• TASK TO CARRY OUT: Which lines in the records below hold the word "xmax"? Copy each of them.

• LISTED RECORDS:
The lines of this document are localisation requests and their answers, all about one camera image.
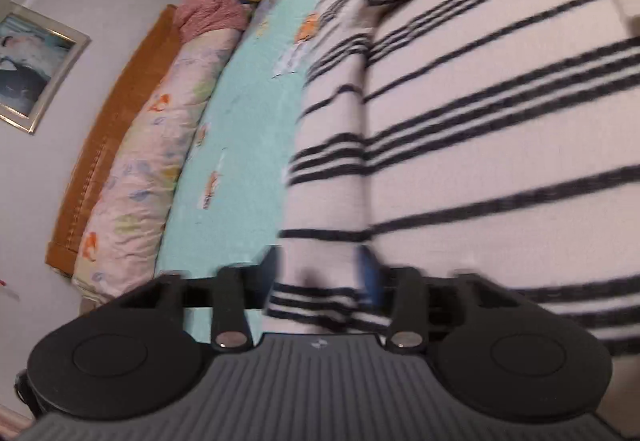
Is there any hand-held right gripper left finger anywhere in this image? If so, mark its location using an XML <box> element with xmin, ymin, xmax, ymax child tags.
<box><xmin>107</xmin><ymin>245</ymin><xmax>283</xmax><ymax>352</ymax></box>

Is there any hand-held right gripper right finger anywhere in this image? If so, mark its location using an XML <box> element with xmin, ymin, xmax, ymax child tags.
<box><xmin>356</xmin><ymin>246</ymin><xmax>561</xmax><ymax>352</ymax></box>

• TASK ANSWER:
Is there any hand-held right gripper left finger anywhere in this image? If so, mark its location using an XML <box> element with xmin, ymin, xmax, ymax child tags.
<box><xmin>107</xmin><ymin>245</ymin><xmax>283</xmax><ymax>352</ymax></box>
Is there any hand-held right gripper right finger anywhere in this image? If so, mark its location using an XML <box> element with xmin, ymin, xmax, ymax child tags.
<box><xmin>356</xmin><ymin>246</ymin><xmax>561</xmax><ymax>352</ymax></box>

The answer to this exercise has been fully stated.